Common Metrics Recommended for Grafana

Node/Pod CPU and Memory

Node/Pod CPU/Memory usage should be less than a threshold based on the bill of materials. To determine if your system meets this criteria, MATRIXX Support recommends using the metrics described in Node/Pod CPU and Memory Metrics Recommended for Grafana.

Table 1. Node/Pod CPU and Memory Metrics Recommended for Grafana
Metric	Type	Labels	Description
node_cpu_usage_seconds_total	Custom		The cumulative CPU time consumed by the node in core-seconds.
node_memory_working_set_bytes	Custom		The current working set of node in bytes.
pod_cpu_usage_seconds_total	Custom	pod namespace	The cumulative CPU time consumed by the pod in core-seconds.
pod_memory_working_set_bytes	Custom	pod namespace	The service process total CPU time in OS jiffies.

For Kubernetes metrics reference, see the Kubernetes documentation.

Per Process CPU and Memory Usage

Per Process CPU and Memory Usage Metrics Recommended for Grafana describes metrics to help troubleshoot busy processes or memory leaks.

Table 2. Per Process CPU and Memory Usage Metrics Recommended for Grafana
Metric	Type	Labels	Description
sysServiceSystemCpuTime	Gauge	sysServiceStatsServiceId: service ID	The service process system CPU time in OS jiffies.
sysServiceTotalCpuTime	Gauge	sysServiceStatsServiceId: service ID	The service process total CPU time in OS jiffies.
sysServiceUserCpuTime	Gauge	sysServiceStatsServiceId: service ID	The service process user CPU time in OS jiffies.
sysServiceResidentSetSizeKb	Gauge	sysServiceStatsServiceId: service ID	The service process resident set size in kilobytes.
sysServiceVirtualMemorySizeKb	Gauge	sysServiceStatsServiceId: service ID	The service process virtual memory size in kilobytes.

Shared Memory Stats

Shared Memory Stats Recommended for Grafana describes metrics to show that you have enough free shared memory (sysTotalMemoryPoolSizeMb - sysTotalMemoryPoolInUseMb) for projected database growth or any run-time allocation due to load spike.

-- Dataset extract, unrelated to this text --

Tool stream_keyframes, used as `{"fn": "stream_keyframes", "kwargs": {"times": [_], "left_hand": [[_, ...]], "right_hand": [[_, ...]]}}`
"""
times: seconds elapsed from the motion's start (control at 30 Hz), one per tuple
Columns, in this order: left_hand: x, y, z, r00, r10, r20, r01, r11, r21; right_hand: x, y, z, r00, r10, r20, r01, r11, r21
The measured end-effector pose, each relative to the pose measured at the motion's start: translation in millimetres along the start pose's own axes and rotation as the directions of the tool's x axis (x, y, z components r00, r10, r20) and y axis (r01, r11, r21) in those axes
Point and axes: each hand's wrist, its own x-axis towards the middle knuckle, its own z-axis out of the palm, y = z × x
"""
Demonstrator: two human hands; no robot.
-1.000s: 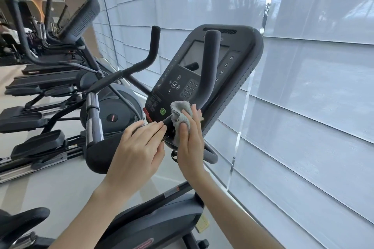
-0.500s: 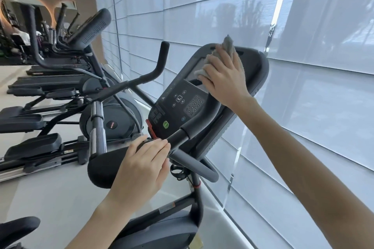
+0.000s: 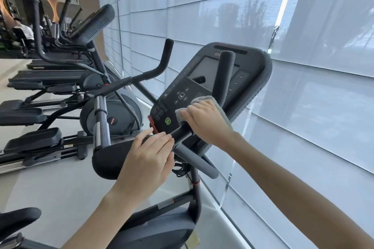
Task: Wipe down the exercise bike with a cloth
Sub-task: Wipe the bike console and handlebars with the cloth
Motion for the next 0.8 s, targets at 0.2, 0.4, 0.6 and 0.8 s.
{"fn": "stream_keyframes", "kwargs": {"times": [0.2,0.4,0.6,0.8], "left_hand": [[5,-4,0,0.999,-0.001,-0.034,0.001,1.0,-0.022],[9,-4,0,0.999,-0.006,-0.05,0.005,1.0,-0.03],[8,-7,1,0.999,-0.004,-0.046,0.002,0.999,-0.047],[3,-6,1,1.0,-0.012,-0.023,0.011,0.998,-0.054]], "right_hand": [[22,21,-32,0.978,0.035,-0.207,-0.013,0.994,0.104],[69,66,-54,0.942,-0.105,-0.318,-0.078,0.854,-0.515],[59,59,-32,0.995,-0.095,0.032,0.094,0.771,-0.63],[19,23,4,0.99,-0.11,0.085,0.131,0.942,-0.308]]}}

Table 3. Shared Memory Stats Recommended for Grafana
Metric	Type	Labels	Description
sysTotalMemoryPoolInUseMb	Gauge		The total size (in megabytes) of the system memory dedicated to databases, buffer pools (mtxbufs), and shared memory multi-queues that is in use.
sysTotalMemoryPoolSizeMb	Gauge		The total size (in megabytes) of the system memory dedicated to databases, buffer pools (mtxbufs), and shared memory multi-queues.

Disk Stats

Disk Stats Recommended for Grafana describes metrics to help verify that local (fast-shared) and shared storage has enough free space.

Table 4. Disk Stats Recommended for Grafana
Metric	Type	Labels	Description
statSysInfoDiskAvailableMb	Gauge	statSysInfoDiskIdStr: either local (fast-shared) or shared	The disk available space in MB.
statSysInfoDiskAvailablePct	Gauge	statSysInfoDiskIdStr: either local (fast-shared) or shared	The disk available space as a percentage.

Queue Stats

The queue full count should be zero. It might be nonzero if there is a sudden load spike but should not be constantly increasing. The queue current count should be zero most of the time. If current count is high, it means the task could not process messages fast enough. If it is in the request processing path, it might cause higher message latency. Queue Stats Recommended for Grafana describes metrics to identify queue issues.

Table 5. Queue Stats Recommended for Grafana
Metric	Type	Labels	Description
sysQueueStatsFullCount	Gauge	sysQueueStatsServiceId: service ID queueName: the name of the queue	The number of times the queue was full.
sysQueueStatsCurrentCount	Gauge	sysQueueStatsServiceId: service ID queueName: the name of the queue	The current number of queued messages waiting to be processed.